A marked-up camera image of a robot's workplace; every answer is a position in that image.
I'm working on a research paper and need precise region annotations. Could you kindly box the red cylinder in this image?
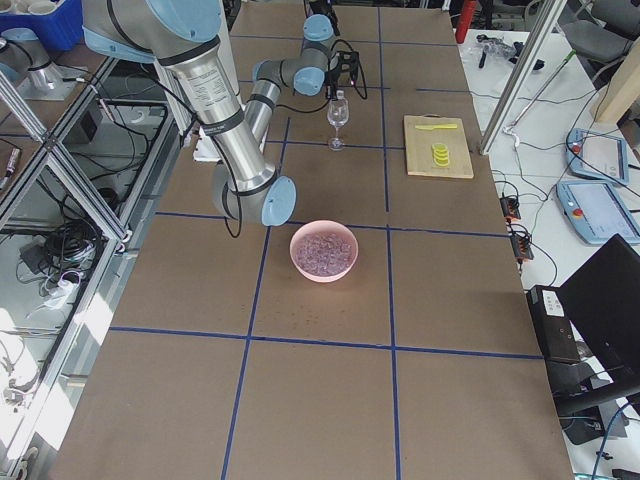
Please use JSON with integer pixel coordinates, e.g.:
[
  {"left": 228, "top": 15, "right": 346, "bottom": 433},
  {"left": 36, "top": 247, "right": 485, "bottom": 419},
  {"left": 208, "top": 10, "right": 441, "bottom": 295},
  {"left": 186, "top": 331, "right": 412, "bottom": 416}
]
[{"left": 455, "top": 0, "right": 477, "bottom": 44}]

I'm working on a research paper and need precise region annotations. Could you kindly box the orange black adapter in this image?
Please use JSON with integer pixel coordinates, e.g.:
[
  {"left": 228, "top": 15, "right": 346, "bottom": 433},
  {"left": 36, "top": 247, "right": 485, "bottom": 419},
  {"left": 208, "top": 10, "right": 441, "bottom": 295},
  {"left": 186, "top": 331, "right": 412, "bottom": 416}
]
[{"left": 499, "top": 195, "right": 534, "bottom": 265}]

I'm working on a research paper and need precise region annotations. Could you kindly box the clear wine glass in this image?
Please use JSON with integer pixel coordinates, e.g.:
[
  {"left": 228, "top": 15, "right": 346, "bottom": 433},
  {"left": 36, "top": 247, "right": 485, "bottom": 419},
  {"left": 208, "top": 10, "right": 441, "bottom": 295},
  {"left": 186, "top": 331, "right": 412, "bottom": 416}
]
[{"left": 327, "top": 98, "right": 349, "bottom": 151}]

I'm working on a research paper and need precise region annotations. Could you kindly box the pink metal rod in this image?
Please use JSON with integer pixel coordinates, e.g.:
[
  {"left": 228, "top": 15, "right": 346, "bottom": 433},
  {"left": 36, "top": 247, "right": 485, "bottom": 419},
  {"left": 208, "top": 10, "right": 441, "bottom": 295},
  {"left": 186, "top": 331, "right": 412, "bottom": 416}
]
[{"left": 503, "top": 49, "right": 576, "bottom": 137}]

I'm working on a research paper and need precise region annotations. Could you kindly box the blue teach pendant far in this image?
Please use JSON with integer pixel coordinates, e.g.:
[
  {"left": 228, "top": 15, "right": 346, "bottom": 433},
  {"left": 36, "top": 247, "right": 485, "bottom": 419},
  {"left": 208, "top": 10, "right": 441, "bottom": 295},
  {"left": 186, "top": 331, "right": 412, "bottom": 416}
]
[{"left": 566, "top": 128, "right": 629, "bottom": 185}]

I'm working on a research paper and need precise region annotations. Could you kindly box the black floor cable bundle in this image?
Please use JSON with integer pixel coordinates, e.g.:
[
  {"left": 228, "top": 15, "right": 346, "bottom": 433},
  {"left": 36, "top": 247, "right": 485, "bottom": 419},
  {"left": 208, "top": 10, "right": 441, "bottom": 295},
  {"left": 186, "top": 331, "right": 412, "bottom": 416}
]
[{"left": 14, "top": 189, "right": 126, "bottom": 291}]

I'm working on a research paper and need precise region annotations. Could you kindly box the blue storage bin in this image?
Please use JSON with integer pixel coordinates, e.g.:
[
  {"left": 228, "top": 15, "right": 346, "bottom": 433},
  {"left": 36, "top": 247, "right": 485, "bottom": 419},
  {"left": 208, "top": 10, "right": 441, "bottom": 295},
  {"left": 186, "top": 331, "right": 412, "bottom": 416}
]
[{"left": 1, "top": 0, "right": 83, "bottom": 51}]

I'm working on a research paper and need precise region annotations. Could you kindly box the blue teach pendant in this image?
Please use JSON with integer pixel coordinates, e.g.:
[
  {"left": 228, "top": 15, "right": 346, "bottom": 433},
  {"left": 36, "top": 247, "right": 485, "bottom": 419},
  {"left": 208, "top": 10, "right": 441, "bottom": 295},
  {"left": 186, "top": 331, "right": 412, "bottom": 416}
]
[
  {"left": 566, "top": 128, "right": 629, "bottom": 185},
  {"left": 556, "top": 180, "right": 639, "bottom": 245}
]

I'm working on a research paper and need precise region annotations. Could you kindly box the black box device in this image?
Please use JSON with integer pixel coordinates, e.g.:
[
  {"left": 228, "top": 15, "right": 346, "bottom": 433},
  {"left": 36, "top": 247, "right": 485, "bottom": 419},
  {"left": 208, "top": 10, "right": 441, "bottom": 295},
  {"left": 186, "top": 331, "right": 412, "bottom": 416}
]
[{"left": 526, "top": 285, "right": 593, "bottom": 364}]

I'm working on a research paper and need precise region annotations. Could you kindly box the clear ice cubes pile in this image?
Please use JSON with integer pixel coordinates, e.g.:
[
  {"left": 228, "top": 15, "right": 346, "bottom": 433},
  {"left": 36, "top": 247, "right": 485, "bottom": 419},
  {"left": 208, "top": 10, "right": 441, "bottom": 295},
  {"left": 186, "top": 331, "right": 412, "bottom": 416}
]
[{"left": 294, "top": 233, "right": 355, "bottom": 277}]

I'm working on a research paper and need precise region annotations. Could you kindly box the grey office chair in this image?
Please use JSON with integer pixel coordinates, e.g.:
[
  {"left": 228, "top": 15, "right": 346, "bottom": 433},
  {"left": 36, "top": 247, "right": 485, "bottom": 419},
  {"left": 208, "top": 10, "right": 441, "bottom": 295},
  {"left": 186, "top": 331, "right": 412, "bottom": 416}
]
[{"left": 562, "top": 1, "right": 639, "bottom": 82}]

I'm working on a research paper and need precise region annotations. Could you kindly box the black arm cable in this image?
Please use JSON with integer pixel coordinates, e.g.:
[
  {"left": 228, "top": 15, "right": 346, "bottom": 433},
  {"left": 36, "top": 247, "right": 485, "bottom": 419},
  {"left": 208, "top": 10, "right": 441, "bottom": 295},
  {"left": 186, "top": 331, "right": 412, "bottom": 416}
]
[{"left": 329, "top": 39, "right": 370, "bottom": 101}]

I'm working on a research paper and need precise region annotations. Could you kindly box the aluminium side frame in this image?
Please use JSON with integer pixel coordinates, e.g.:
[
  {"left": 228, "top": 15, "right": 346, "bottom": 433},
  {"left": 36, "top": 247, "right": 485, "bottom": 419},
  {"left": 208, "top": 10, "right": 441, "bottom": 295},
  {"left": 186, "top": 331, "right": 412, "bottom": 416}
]
[{"left": 1, "top": 52, "right": 179, "bottom": 479}]

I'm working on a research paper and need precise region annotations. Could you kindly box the blue teach pendant near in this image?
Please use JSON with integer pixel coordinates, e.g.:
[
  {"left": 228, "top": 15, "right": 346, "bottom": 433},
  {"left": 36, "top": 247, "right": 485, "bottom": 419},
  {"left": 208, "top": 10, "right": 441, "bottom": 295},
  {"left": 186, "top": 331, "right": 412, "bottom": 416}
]
[{"left": 556, "top": 180, "right": 639, "bottom": 245}]

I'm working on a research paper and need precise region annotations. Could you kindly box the aluminium frame post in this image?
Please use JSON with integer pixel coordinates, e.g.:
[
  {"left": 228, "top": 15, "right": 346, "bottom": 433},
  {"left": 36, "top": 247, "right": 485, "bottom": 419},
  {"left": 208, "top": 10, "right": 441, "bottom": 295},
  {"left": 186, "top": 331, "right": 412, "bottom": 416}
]
[{"left": 479, "top": 0, "right": 567, "bottom": 155}]

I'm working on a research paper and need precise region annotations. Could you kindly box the bamboo cutting board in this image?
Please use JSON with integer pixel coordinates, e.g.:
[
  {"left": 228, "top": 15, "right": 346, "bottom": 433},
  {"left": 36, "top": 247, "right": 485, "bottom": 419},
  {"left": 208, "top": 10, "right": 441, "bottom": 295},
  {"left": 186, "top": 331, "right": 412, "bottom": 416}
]
[{"left": 403, "top": 115, "right": 474, "bottom": 180}]

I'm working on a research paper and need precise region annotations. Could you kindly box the pink plastic bowl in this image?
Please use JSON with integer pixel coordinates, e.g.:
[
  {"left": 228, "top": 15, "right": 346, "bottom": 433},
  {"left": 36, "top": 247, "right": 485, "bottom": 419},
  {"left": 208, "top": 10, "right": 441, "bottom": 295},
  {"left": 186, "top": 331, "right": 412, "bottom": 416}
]
[{"left": 289, "top": 220, "right": 359, "bottom": 283}]

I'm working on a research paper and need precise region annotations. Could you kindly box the clear plastic bag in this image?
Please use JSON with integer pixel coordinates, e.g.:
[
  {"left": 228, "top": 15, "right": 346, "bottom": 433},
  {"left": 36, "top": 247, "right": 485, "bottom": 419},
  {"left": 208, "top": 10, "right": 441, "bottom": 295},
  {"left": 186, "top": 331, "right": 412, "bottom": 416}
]
[{"left": 476, "top": 34, "right": 522, "bottom": 69}]

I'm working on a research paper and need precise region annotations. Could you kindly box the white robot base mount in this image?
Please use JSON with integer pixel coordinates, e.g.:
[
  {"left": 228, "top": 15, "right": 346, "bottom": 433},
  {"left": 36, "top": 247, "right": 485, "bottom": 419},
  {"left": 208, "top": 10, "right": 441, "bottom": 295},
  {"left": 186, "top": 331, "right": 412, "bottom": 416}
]
[{"left": 193, "top": 127, "right": 223, "bottom": 164}]

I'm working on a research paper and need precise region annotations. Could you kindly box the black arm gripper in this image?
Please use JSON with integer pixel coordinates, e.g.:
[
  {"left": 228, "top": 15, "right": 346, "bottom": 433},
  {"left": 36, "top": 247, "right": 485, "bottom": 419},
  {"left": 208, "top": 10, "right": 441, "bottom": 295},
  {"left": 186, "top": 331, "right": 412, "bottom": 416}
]
[{"left": 324, "top": 50, "right": 358, "bottom": 99}]

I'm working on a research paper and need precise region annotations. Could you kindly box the black monitor stand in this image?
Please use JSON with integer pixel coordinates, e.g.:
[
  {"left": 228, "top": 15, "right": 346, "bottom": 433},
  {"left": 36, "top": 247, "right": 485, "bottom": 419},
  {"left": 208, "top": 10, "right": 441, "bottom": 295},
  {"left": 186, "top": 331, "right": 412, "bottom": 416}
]
[{"left": 556, "top": 234, "right": 639, "bottom": 416}]

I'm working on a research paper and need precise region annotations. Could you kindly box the yellow plastic knife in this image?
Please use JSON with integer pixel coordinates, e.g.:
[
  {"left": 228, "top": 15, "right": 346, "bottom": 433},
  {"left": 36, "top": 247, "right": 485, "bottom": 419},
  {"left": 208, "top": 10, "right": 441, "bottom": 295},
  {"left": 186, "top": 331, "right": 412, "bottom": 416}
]
[{"left": 414, "top": 123, "right": 458, "bottom": 131}]

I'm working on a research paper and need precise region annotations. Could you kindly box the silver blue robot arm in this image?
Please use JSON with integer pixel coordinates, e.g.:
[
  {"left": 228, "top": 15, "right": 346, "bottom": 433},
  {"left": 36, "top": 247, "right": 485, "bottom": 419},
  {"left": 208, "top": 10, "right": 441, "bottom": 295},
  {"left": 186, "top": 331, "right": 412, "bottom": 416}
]
[
  {"left": 82, "top": 1, "right": 339, "bottom": 226},
  {"left": 303, "top": 0, "right": 340, "bottom": 42}
]

- - - -

Search the material for the word "plastic". Each line where it is found must be copied.

■ OUTPUT BELOW
I'm working on a research paper and need precise region annotations. Could you kindly box the pink plastic bowl in this image?
I'm working on a research paper and need precise region annotations. Could you kindly box the clear plastic bag in this image?
I'm working on a research paper and need precise region annotations. Could you kindly box the yellow plastic knife in this image?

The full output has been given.